Steve Holloway

No. 80
- Position: Tight end

Personal information
- Born: August 23, 1964 (age 61) Montgomery, Alabama, U.S.
- Listed height: 6 ft 3 in (1.91 m)
- Listed weight: 235 lb (107 kg)

Career information
- High school: Jefferson Davis
- College: Tennessee State
- NFL draft: 1987: undrafted

Career history
- Tampa Bay Buccaneers (1987); Miami Dolphins (1988)*; New York Jets (1989)*;
- * Offseason or practice squad member only

Career NFL statistics
- Receptions: 10
- Receiving yards: 127
- Stats at Pro Football Reference

= Steve Holloway =

American football player (born 1964)

Steven Weymon Holloway (born August 23, 1964) is an American former professional football tight end who played for the Tampa Bay Buccaneers of the National Football League (NFL). He played college football at Tennessee State University.

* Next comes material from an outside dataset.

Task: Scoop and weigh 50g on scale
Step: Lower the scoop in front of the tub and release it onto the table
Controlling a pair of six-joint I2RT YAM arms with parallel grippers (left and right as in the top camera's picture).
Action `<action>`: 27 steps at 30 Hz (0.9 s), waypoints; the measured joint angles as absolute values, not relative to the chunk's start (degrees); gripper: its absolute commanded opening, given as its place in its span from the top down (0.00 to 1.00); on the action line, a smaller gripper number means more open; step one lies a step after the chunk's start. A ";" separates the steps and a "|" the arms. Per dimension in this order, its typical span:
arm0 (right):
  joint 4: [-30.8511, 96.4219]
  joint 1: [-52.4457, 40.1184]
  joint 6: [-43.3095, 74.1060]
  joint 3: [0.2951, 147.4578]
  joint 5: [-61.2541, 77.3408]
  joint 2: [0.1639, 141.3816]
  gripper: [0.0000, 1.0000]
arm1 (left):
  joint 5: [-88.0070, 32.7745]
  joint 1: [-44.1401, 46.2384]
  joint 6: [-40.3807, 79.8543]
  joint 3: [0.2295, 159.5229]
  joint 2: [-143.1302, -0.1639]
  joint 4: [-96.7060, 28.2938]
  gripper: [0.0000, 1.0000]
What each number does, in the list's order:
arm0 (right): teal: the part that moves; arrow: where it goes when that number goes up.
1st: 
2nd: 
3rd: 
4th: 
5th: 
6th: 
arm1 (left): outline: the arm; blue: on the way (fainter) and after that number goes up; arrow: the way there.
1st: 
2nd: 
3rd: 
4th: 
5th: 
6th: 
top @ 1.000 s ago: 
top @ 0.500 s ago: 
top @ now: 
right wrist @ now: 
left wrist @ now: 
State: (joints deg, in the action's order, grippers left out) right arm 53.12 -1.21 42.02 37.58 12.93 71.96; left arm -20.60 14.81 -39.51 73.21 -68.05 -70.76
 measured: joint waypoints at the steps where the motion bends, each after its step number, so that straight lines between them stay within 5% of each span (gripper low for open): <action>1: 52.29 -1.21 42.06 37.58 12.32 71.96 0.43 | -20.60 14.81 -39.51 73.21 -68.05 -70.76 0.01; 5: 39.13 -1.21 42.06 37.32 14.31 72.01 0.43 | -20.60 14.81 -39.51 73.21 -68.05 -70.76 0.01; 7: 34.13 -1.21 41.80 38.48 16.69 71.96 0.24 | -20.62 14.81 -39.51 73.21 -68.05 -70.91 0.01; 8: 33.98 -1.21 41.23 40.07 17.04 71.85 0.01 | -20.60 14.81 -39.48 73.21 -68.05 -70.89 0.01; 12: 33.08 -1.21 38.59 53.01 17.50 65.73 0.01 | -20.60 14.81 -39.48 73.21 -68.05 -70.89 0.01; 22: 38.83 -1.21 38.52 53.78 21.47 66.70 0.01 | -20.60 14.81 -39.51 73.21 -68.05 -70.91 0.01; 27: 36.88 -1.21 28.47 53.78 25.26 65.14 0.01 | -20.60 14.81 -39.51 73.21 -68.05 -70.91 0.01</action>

Holloway attended Jefferson Davis High School in Alabama where he played football and ran track. He played college football for the Tennessee State Tigers from 1983 to 1986. He was signed by the Tampa Bay Buccaneers as an undrafted free agent following the 1987 NFL draft, but was released following preseason, where he caught one pass. He was re-signed by the Buccaneers during the 1987 NFL strike and started all three games at tight end, placing second on the strike team with 10 catches. In the last strike game, he caught eight passes for 107 yards, tying the team's single-game record for catches by a tight end.

Holloway was one of a limited number of players kept after the strike ended, and he appeared in three further games, making one start, before being released. He later had stints with the Miami Dolphins in 1988 and New York Jets in 1989, although he did not make the final roster either year. He ended his career with six games played, four as a starter, and 10 receptions for 127 yards.